# Prong collar safety question



## Derek Milliken (Apr 19, 2009)

Reading the nice prong collar thread, Thomas mentioned prongs as being safer than choke chains/slip collars.
Probably my go to collar for a lot of obedience, before I introduce the e-collar, is a prong, although I do use slip collars for very specific things.
I've heard the "prongs are safer" argument for years, but I'm wondering if this has ever really been studied? Anyone have a link? Or is it just anecdotal?
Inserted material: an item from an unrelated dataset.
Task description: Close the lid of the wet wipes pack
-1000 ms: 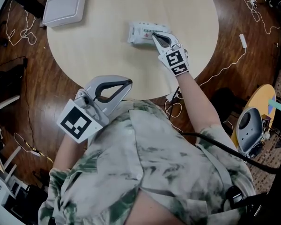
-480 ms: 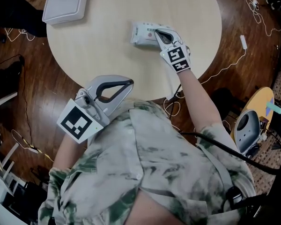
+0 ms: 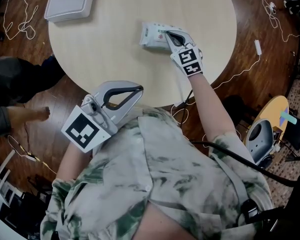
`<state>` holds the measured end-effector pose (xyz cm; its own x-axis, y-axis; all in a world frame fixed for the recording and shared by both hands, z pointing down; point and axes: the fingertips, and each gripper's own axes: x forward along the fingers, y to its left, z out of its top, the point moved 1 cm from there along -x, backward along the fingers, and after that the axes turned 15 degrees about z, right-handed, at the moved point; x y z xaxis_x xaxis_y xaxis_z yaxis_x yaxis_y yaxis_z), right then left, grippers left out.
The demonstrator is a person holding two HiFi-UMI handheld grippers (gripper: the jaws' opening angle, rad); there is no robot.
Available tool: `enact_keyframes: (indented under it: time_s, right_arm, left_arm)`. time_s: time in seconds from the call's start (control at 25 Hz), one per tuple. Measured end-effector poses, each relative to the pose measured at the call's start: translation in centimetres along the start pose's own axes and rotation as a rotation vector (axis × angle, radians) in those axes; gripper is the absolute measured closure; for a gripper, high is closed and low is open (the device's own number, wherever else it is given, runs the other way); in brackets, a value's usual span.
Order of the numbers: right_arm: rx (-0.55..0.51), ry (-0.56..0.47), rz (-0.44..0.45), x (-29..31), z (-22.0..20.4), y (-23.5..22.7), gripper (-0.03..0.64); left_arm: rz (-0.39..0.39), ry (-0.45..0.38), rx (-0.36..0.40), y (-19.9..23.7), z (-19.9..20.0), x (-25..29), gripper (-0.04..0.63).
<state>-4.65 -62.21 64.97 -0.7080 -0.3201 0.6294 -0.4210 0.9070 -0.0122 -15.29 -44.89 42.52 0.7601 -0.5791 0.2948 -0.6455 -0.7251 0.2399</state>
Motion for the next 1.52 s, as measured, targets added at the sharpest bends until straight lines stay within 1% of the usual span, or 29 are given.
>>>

I've got most of the e-collar studies around the house, ready to bring out when people don't like them. Would love to have the same for a prong vs slip argument, since I started, then stopped myself from getting into that argument last weekend. 

Derek


----------



## Nicole Stark (Jul 22, 2009)

Derek, I'm not being facetious when I say this but put one on your neck with a line attached and give yourself a respectable correction. When you are done I thnk you will have a better understanding for why prongs are perceived to be safer/more humane. Looked at differently, not that people are in the habit of leaving either of these types of collars on, but chances are if something is going to go badly with either, it will be with the choke chain. The prong can only compress so far and with enough force/twist they will come apart.


----------



## Derek Milliken (Apr 19, 2009)

Nicole,
I agree with you, and I have actually tested ecollars, prong collars and slip chains. The only one to leave any significant bruise or lasting damage, as yet, was a sharp correction on a slip chain. So I'm not disputing the current thinking around here at all.
What I was asking for is if anyone has an actual scientific study for the idea that prongs are safer than slip chains.
For my own records.


----------



## Kevin Cyr (Dec 28, 2012)

Derek Milliken said:


> Nicole,
> I agree with you, and I have actually tested ecollars, prong collars and slip chains. The only one to leave any significant bruise or lasting damage, as yet, was a sharp correction on a slip chain. So I'm not disputing the current thinking around here at all.
> What I was asking for is if anyone has an actual scientific study for the idea that prongs are safer than slip chains.
> For my own records.


 
http://www.cobankopegi.com/prong.html


----------



## Derek Milliken (Apr 19, 2009)

Thanks for that Kevin,
Gives me a place to start looking for the source article.
Don't suppose you have a link to it do you?


----------



## Joby Becker (Dec 13, 2009)

Derek Milliken said:


> Thanks for that Kevin,
> Gives me a place to start looking for the source article.
> Don't suppose you have a link to it do you?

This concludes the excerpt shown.